We generate a lot of waste. According to the most recently available data from the Environmental Protection Agency (EPA)Americans generated 292.4 million tons of waste in 2018. That’s about 5 pounds / person per day. About a quarter of that waste has been recycled. Plastic, is not known to be recycledThis includes about 4.5% of recyclable goods, although it only accounts for more than 12% of the total waste generated. But while there is clear room for improvement in the recycling department, it is not a one-to-one remedy for waste production. “Rejecting” new items, as Clark says, and looking to reduce waste production is what can help cut these numbers more meaningfully – and Buying Nothing is an initiative Works to facilitate that goal.

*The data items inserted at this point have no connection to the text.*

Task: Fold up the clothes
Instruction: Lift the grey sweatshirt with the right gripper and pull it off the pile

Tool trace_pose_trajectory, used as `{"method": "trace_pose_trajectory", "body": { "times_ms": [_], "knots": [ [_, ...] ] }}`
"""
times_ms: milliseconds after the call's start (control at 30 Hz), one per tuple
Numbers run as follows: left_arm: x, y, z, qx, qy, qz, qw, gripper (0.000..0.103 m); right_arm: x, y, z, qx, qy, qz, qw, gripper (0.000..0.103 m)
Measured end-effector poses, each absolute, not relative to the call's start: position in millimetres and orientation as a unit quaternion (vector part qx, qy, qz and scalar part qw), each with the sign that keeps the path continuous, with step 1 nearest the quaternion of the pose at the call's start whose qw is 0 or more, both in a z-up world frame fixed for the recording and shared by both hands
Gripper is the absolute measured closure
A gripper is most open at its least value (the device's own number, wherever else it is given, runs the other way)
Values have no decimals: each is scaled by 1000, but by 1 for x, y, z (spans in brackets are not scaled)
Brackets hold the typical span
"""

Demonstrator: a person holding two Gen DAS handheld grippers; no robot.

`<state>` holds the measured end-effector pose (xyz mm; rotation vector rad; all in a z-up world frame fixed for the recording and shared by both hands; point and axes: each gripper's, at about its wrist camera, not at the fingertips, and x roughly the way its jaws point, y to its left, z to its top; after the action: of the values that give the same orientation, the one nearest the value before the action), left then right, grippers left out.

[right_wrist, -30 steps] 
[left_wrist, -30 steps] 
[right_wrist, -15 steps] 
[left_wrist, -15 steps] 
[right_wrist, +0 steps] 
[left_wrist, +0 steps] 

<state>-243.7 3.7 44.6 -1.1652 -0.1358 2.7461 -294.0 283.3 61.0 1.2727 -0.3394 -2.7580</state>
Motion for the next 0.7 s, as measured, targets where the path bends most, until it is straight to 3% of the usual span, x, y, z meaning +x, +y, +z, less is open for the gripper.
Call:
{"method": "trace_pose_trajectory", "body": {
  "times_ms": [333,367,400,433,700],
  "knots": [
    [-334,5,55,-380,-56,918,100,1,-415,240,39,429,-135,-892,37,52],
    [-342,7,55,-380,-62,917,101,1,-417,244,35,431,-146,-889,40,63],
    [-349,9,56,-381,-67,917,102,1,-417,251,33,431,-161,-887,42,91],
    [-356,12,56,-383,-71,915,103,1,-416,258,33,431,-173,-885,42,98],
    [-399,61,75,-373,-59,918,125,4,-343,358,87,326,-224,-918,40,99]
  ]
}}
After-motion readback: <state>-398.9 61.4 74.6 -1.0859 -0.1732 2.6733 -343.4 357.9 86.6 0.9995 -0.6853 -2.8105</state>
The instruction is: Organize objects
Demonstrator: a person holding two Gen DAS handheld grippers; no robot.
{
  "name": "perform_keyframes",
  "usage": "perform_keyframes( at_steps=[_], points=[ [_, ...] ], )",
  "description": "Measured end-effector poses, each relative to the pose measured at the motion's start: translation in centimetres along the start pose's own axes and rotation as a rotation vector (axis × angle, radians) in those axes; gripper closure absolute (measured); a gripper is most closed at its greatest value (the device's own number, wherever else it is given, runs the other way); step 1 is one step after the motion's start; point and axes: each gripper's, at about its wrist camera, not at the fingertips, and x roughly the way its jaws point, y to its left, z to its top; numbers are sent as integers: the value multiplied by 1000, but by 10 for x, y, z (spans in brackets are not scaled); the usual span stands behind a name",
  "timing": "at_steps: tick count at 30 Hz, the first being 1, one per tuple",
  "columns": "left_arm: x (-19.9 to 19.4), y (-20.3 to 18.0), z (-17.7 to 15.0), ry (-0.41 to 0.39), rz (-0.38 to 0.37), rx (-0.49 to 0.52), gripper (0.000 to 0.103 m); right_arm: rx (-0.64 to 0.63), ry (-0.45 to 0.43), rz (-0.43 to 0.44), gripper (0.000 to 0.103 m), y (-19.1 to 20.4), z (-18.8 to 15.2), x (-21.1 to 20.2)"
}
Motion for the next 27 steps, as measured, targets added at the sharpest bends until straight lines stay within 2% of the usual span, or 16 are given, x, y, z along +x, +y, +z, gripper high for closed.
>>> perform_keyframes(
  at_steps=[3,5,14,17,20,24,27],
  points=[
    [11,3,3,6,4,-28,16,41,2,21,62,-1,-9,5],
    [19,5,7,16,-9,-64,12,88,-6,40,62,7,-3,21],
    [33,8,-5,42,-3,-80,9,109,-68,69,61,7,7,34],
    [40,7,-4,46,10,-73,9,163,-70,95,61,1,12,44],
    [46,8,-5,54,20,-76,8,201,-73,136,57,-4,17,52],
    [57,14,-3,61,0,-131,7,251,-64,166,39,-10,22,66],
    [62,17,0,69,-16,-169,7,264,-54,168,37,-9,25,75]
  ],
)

The Nothing Buy Group primarily exists on Facebook, but the organization is also rolling out a location-based app in May (you can join the waiting list here). Buy Nothing allows people to share when they are searching for an item they want to give away or have an item they want to part with. For example, consider the pull-back bags that whole wheat bread usually holds. “I washed them out, saved them and posted 20 of them at once. And hey, there’s a woman who absolutely wants them, ”Clark said.

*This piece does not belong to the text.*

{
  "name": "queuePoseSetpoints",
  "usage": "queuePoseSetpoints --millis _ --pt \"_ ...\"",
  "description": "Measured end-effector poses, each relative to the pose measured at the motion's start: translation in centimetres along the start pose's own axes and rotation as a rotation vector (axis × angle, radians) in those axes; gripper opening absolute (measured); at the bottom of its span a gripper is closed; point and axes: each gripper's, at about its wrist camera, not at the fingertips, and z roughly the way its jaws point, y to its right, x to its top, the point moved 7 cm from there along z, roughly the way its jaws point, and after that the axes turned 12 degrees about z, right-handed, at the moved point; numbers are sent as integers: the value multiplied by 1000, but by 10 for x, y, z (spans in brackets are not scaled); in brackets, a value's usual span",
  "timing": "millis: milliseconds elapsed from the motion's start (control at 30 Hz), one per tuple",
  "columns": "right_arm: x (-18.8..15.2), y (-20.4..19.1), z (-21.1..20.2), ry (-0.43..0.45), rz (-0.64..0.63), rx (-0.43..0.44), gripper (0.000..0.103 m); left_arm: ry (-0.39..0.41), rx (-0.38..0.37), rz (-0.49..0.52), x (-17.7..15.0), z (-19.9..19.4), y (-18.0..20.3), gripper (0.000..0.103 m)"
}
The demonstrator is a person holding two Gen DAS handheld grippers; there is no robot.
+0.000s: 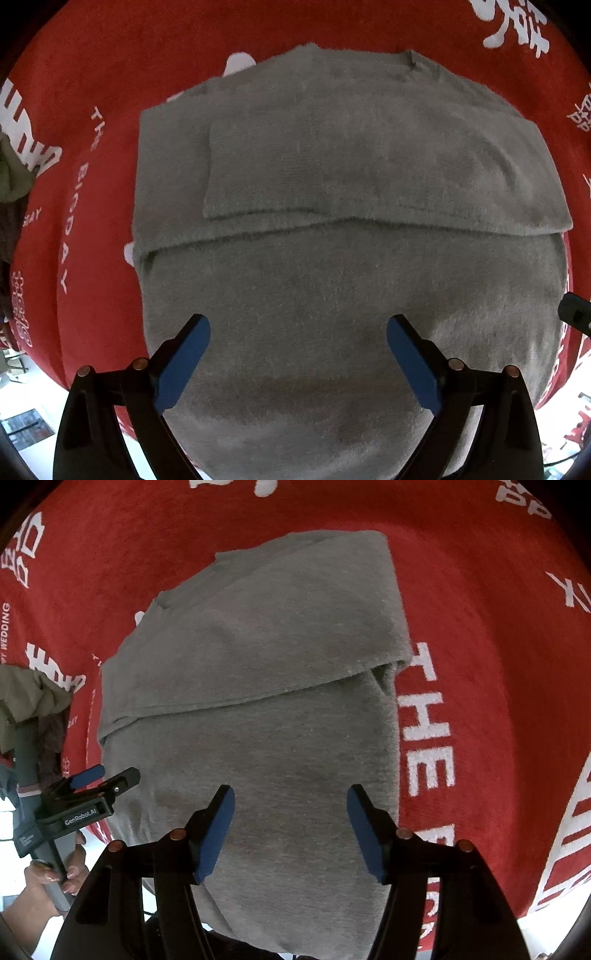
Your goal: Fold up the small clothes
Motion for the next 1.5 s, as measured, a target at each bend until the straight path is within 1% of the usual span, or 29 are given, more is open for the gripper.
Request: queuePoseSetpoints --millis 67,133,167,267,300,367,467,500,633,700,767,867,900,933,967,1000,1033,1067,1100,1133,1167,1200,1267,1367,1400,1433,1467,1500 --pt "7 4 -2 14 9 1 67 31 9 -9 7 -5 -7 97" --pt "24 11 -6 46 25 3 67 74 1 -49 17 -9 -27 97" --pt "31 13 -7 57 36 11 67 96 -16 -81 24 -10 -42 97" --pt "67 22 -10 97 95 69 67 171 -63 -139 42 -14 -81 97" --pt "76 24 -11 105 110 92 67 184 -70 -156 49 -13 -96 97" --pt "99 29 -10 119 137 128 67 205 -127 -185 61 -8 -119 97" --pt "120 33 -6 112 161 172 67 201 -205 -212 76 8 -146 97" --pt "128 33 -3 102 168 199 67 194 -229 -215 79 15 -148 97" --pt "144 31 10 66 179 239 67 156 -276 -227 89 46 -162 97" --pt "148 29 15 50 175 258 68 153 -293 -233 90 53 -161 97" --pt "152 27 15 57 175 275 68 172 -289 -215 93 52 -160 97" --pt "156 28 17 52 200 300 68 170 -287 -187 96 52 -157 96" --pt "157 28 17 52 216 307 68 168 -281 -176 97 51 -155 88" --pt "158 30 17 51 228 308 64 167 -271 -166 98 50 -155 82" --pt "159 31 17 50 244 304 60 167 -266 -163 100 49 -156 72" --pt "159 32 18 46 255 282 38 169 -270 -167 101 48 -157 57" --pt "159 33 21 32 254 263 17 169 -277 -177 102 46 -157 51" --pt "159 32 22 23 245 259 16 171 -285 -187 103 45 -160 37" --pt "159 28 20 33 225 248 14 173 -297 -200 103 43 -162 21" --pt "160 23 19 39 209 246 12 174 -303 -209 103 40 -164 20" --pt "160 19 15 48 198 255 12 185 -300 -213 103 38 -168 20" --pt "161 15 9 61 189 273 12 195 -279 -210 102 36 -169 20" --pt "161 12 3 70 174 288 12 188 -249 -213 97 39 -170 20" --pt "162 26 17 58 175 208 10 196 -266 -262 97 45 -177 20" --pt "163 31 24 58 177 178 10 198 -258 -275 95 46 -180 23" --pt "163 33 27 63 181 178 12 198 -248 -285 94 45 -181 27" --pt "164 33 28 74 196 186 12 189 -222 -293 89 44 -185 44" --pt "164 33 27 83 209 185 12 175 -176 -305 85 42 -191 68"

I joined my local Facebook Buy Nothing group in February and I see neighbors looking to get rid of everything from the air conditioner to the wine rack to the sometimes leaky Vitamix blender. Oil rust but it can all be yours “if you’re willing to clean up and fix the problem.” Someone quickly commented that his girlfriend wanted a blender. smoothieAnd he wants a new project.
So I made my first post: I was able to find a home for some unused beauty products, a softer gel nail polish, a cork board, and a half-empty bottle of green fabric dye. The exercise helped me realize how simple it can be to reduce waste production with just a little bit of effort and dedicated research.
There is even one use for all the seemingly absolute garbage. Animal shelters are always looking for old sheets, towels and yoga mats. Knickey will take your old underwear (via free shipping labels), recycle them and exchange them for a new pair. Free girls accept used bras gently (also through free shipping labels) and donating them to sex trafficking victims. The North Face will wear your worn hiking boots (just drop them at a store), recycle them and give you $ 10 for your next $ 100 purchase. And the art teachers will be happy to pick up some of your recycling for projects – Clark found that the showroom near her would love to accept meat and fish foam trays and empty yogurt containers to make Handmade.
If figuring out which organization uses which product seems effective, that’s because it is. While throwing everything in the trash was a reflex, forming a sustainable habit and pauses to think “could this have another use?” It requires a mental muscle that many of us are not accustomed to with exercising. Clark acknowledges that transforming your mind requires thought, creativity and dedication – but isn’t that the least you can offer?
“Just note that everything has value – everything,” she said. “Everything is made of materials, whether it’s wood, glass, plastic, metal, rubber, paper or textiles. There is a place where everything can eventually go to, and hopefully can be reused or recycled. “
This change of habit also takes time and space. For example, I get a lot of packages for work and if I keep all the boxes as gifts for reuse, my apartment will look like a no more scene Stock: Buried Alive. And if I try to give them away when I receive them, managing the whereabouts of the boxes becomes a full-time job. So commit to doing what you can; Test your habits and see where you can consciously and sustainably reduce your waste, remembering that this person’s trash is truly someone else’s treasure.